The authors believe that preventive programs have, in general, a top-down approach in which drivers are a passive factor—often rather limited in their receipt of instruction and feedback on their driving skills. This paper describes a case study from the Middle East of a project applied to the operations of a global integrated oilfield services company, which aims to set a new level of driving safety performance through a vision: that drivers behave because they believe. A key element for making this vision a reality is the implementation of a centralized Journey Management Center (JMC) with specialist hardware, application software, telecommunications technology, and multilingual staff who manage land transport activities in multiple countries with a diversity of risk environments.

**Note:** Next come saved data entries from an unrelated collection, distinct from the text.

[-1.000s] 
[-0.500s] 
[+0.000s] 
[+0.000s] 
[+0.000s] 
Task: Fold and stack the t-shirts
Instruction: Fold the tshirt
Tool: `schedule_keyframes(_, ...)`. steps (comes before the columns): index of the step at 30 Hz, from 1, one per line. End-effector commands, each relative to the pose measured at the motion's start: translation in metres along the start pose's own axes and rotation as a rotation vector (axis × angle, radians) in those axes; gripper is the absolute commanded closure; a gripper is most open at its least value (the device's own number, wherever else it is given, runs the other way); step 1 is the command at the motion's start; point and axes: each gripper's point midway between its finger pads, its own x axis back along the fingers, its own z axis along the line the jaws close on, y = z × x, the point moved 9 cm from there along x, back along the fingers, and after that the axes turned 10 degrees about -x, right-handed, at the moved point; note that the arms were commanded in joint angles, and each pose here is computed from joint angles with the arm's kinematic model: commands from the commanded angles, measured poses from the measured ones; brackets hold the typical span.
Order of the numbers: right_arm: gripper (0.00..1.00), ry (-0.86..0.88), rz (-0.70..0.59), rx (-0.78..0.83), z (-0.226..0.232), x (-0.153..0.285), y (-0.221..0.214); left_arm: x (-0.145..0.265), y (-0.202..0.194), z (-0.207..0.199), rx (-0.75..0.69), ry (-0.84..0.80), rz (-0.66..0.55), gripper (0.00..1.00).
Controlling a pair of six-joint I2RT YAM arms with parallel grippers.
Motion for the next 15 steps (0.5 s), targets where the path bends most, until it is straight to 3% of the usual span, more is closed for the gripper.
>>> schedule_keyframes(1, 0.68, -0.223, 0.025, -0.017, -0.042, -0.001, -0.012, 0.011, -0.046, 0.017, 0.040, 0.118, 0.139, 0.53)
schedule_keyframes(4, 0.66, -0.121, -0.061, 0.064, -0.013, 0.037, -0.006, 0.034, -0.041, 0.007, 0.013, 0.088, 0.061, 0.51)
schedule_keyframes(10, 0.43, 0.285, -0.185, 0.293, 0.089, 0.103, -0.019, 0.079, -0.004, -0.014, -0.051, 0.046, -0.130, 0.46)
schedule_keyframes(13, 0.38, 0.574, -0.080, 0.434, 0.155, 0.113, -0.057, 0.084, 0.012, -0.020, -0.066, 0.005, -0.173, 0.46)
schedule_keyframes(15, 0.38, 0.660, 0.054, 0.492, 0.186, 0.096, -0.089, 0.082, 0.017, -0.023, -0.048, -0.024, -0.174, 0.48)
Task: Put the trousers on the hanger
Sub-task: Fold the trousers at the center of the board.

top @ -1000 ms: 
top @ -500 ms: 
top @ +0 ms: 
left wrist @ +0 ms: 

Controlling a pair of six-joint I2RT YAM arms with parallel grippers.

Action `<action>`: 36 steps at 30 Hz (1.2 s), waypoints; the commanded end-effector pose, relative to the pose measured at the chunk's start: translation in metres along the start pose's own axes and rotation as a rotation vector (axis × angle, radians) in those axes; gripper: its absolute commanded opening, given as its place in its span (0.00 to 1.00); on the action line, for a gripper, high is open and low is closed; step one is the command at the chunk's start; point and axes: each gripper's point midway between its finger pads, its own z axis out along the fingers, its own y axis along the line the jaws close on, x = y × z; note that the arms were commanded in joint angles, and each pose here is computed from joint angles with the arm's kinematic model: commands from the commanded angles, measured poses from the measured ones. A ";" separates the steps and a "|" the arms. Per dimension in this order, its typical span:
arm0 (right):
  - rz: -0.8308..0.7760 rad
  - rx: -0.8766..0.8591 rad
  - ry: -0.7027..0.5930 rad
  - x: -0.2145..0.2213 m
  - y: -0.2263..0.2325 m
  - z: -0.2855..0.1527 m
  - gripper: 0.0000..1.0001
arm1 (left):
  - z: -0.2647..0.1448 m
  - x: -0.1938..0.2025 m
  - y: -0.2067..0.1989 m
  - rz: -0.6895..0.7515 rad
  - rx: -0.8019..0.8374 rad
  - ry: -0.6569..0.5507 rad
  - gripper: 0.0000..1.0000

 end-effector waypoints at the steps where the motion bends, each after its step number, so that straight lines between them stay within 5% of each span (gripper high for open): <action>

The JMC works hand-in-hand with local management to provide practical risk assessments before a journey starts, track journeys in real time, apply on-time positive and formative interventions, and supply managers with comprehensive reports that they can use to understand the behavior of their drivers, and provide recognition and coaching to them in response to their performance. The system encourages a humanized approach in which drivers feel the company cares about them, and they value the program because they acknowledge it is good for their personal lives.
The case study details major factors for success in terms of process, technology and—most importantly—people. It describes the results, after more than a year of operations, using proactive and lagging indicators. A highlight of these results is a 30% reduction in the frequency and severity of automotive crashes.